Knowledge Base

Access Control Rule Profile

Last Modified:
24 Feb 2020
User Level:
Administrator +

Description

With Access Control you can configure the .htaccess file to restrict access to published pages to users with specific usernames and passwords. To do this you must configure Apache and have access to the Terminalfour database.

We have also created a module that provides more flexibility over Access Control that you might want to look at.

  1. Configure Apache
  2. Create the System Content Type
  3. Enable Access Control Content Type
  4. Create the Access Control Profile
  5. Configure the Channel
  6. Site Structure
  7. Publish the Channel

Configure Apache

In this example, we are using the default .htaccess file. Your server may be configured to use a file with a different name. The file locations here are provided as an example.

We'll create a Content Type that will allow the author to enter the username of the user who has permission to view a Section. This is done by entering their username and checking it against a static file on the server that is not accessible from the web. 

Set AllowOverride AuthConfig

Edit the httpd.conf. The location of the file is dependant on where Apache is installed.

Find the directory entry for your site, e.g.

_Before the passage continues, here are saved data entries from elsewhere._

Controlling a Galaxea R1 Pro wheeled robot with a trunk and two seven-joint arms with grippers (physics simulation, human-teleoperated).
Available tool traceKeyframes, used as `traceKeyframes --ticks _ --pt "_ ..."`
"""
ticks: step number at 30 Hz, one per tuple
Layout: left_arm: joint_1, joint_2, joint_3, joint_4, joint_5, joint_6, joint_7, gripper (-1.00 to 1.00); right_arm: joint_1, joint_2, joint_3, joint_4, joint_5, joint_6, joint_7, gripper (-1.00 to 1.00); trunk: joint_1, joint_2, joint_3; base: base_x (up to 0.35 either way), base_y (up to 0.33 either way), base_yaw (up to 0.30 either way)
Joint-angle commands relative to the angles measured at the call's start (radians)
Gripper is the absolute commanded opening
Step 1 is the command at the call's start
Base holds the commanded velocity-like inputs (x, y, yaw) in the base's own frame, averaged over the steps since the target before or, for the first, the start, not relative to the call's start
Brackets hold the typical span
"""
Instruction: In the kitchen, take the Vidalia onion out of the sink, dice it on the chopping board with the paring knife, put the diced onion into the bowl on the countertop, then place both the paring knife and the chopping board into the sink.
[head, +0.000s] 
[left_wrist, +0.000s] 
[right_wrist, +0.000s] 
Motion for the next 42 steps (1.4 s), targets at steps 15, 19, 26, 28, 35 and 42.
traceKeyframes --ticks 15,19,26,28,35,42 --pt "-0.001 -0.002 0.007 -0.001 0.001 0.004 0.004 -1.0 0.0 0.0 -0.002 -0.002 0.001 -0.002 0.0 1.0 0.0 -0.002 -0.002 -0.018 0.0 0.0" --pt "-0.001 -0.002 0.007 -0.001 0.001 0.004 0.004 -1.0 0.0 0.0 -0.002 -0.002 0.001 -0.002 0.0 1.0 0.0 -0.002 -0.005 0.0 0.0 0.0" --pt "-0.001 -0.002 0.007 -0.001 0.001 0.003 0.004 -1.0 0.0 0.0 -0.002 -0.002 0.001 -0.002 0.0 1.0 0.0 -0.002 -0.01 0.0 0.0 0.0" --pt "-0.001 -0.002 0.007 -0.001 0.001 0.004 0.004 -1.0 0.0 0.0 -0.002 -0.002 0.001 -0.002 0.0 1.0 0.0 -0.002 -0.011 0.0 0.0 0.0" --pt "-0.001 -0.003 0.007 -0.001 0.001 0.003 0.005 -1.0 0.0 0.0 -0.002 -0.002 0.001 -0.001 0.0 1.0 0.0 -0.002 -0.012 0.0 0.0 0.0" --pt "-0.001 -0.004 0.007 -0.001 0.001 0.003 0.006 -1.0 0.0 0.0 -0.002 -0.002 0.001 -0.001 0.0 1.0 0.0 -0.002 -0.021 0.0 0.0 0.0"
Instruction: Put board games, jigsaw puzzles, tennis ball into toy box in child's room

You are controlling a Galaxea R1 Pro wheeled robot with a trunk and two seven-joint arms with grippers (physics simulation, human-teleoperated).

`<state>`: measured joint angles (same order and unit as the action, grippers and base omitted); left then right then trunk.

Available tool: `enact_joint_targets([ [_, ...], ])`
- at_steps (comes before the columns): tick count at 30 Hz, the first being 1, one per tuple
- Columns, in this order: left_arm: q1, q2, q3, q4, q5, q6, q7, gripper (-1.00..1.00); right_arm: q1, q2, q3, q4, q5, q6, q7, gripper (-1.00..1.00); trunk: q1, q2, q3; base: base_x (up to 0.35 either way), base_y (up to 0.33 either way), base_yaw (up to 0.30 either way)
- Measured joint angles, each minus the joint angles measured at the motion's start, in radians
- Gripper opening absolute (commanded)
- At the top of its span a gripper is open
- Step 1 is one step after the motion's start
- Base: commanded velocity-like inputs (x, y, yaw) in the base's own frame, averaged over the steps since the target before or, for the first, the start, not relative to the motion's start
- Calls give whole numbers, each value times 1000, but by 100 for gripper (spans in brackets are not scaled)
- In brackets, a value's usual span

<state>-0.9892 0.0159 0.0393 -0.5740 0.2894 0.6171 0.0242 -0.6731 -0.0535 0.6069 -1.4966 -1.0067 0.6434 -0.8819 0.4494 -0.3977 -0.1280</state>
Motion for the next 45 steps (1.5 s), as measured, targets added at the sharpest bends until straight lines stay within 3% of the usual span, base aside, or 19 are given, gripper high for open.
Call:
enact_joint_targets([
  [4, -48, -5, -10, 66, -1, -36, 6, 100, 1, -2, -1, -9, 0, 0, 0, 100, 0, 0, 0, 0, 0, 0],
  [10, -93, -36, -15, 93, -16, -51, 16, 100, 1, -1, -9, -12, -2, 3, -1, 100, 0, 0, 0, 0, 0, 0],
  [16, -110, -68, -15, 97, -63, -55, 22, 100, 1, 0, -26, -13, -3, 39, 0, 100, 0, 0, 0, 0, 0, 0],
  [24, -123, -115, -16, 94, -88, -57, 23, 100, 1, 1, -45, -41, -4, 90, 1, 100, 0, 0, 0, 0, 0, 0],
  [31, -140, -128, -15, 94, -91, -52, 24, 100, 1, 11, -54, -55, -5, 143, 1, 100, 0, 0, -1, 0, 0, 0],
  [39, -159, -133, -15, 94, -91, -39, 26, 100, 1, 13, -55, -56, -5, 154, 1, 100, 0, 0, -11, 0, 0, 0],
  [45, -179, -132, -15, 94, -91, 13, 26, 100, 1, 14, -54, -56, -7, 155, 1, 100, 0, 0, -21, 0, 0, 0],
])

<Directory "/etc/apache2/htdocs">

Change the line from

AllowOverride None

to

AllowOverride AuthConfig

<Directory "/etc/apache2/htdocs">
    #
    # Possible values for the Options directive are "None", "All",
    # or any combination of:
    #   Indexes Includes FollowSymLinks SymLinksifOwnerMatch ExecCGI MultiViews
    #
    # Note that "MultiViews" must be named *explicitly* --- "Options All"
    # doesn't give it to you.
    #
    # The Options directive is both complicated and important.  Please see
    # http://httpd.apache.org/docs/2.4/mod/core.html#options
    # for more information.
    #
    Options Indexes FollowSymLinks
 
    #
    # AllowOverride controls what directives may be placed in .htaccess files.
    # It can be "All", "None", or any combination of the keywords:
    #   AllowOverride FileInfo AuthConfig Limit
    #
    AllowOverride AuthConfig
    #
    # Controls who can get stuff from this server.
    #
    Require all granted
</Directory>

Create the password directory and .htpasswd file

Create a directory /etc/apache2/passwords. This should be a location that is not accessible from the web.

Create a file called .htpasswd. If you're not sure about creating .htpasswd files have a look at this guide

Usernames and passwords should have the following form:

jbloggs:$ttr1$MwpTbdEW$5tt6SOJ4oQIa9807Ex/MV0

This file will be referenced from the Content Layout to verify users for access to restricted content. 

Create the System Content Type

Before you follow the guide to creating an Access Control Content Type note that for this example, the Content Type comprises just one Content Element:

NameTypeRequiredMaximum size
Users Allowed Plain text No 400

Create a Content Layout called text/access-control. All other fields can be left as the default

Add the following Content Layout Code and save.

# start file
AuthType Basic 
AuthName "Restricted Files"
AuthBasicProvider file
AuthUserFile /etc/apache2/passwords/.htpasswd
Require user <t4 type="content" name="Users Allowed" output="normal" modifiers="striptags,htmlentities" />
# end file

Enable Access Control Content Type

Go to the Access Control Configuration at System administration > Set up sites & channels > Access control

Check Enable hierarchical access control.
Set the Access control content type to the Content Type just created.
Save changes.

Create the Access Control Profile

Go to Sites & Channels > Access control 

Select Create new to create a profile. Then select Create new next to Access Control Rule Profile and provide a Name and Description.

  • File Name: enter the name of the access file name set on your Apache webserver. By default, the name will be ".htaccess".
  • CSS for links to Access Controlled Sections/Media categories: enter the path to the CSS file if you've styled the links that have been created.

Select Add to save the changes.

Configure the Channel

Go to System administration > Set up sites & channels > Channels

Edit the Channel you want to enable Access Control on.

Under Access control and personalization, check Enable Access Control and select the Access Control Profile created earlier. 

The setup is now complete and Sections can be access-controlled for that Channel.

Site Structure

Edit the Section(s) you wish to control access to and ensure it contains content that will publish for the channel.

  • Select the Access tab.
  • Enable Access Control
  • Enter the usernames with a space between each user.

Publish the Channel

Publish the Channel and browse to the restricted section on the published site. A popup requesting a username and password will be presented. Once a valid username and password is entered, the restricted page will be displayed.